If you made it this far, you are probably wondering how I put on so much weight. I started dating a woman with a car. She drove me everywhere and at first, I still didn’t put on a lot of weight. I packed on the pounds when we got married and due to our living with another family, we spent years eating almost nothing but fast food. I went from 150 to 230 in less than two years.
People who had known me were amazed. Some of them said that I was carrying the weight well and I looked a lot healthier. I didn’t get it, I still felt like the same skinny kid. My marriage crumbled and I got even bigger (275 at my absolute heaviest), but in my head I was still the same skinny kid.
When I got my own place and I was on the opposite side of town from all of my friends and family, I started working out again, not because of any desire to tone up or lose weight, but simply because I was bored. Between the weightlifting, the desire to not cook (because I hate washing dishes) and all of the smoking, I got down to 230 again. A guy I worked with, but who hadn’t seen me in a while asked me how I lost “all that weight”, I told him about my cigarettes and starvation diet. He never asked me about it again.
A friend of mine warned me about losing weight before I reached 40 because after that it would be more difficult to lose. I had no idea why she was telling me that.
When I held a contest for a new logo for my Comic Book Noise podcast, the winning entry had a cartoony picture of me. Another friend saw it and said “I like the image. It looks like you lost some weight and bought some new shoes. ha ha.” I thought “Yeah, I don’t wear red shoes.”
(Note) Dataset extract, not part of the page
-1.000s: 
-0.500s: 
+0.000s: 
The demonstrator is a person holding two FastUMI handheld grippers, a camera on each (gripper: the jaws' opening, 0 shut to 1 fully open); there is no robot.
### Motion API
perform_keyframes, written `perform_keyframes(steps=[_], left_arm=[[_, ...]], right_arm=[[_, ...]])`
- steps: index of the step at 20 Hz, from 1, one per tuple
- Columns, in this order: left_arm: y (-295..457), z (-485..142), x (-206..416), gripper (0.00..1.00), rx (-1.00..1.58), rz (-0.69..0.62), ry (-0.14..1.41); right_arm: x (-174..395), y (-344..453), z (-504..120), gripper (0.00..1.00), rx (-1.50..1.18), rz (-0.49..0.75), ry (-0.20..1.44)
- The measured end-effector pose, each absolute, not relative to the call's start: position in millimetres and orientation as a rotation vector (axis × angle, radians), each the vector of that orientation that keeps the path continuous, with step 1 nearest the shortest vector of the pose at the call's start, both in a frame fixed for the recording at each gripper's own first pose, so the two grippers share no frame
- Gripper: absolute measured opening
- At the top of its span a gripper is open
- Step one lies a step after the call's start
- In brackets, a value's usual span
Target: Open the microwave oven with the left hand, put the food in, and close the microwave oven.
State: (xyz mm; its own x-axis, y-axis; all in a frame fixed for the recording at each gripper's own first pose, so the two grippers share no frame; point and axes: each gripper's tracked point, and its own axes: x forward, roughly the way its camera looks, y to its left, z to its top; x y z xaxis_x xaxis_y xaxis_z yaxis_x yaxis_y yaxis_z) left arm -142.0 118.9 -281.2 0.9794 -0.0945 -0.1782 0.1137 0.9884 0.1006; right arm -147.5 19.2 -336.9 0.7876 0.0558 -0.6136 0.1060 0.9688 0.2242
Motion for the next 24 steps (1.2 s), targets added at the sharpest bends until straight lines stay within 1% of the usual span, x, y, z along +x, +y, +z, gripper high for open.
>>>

I have taken pictures of me over the years but for some reason the angles were all very flattering. I’ve had pictures taken of me, but maybe my narcissism won’t let me look past my pretty pretty face to see anything else.
This totally candid shot taken at a totally candid angle shows me that I am truly fat. I have paid lip service to the fact that I need to lose some weight but in my head it has always been just to tone up my stomach. I still contend I only have fat there and nowhere else. I can “pinch an inch” there, but I am hard pressed to get more than a centimeter anywhere else.
So I guess I need to get back into the habit of walking somewhere, even if it in the basement. I need to keep a better eye on what I eat. Unfortunately (or fortunately, depending on how you look at it), I don’t smoke anymore, so I have to come up with another diet plan.
I’m not the type of person who likes to make New Year’s Resolutions, I would rather give myself attainable goals, then reach them. I think I need to resolve to lose an inch or two off my stomach. That seems doable.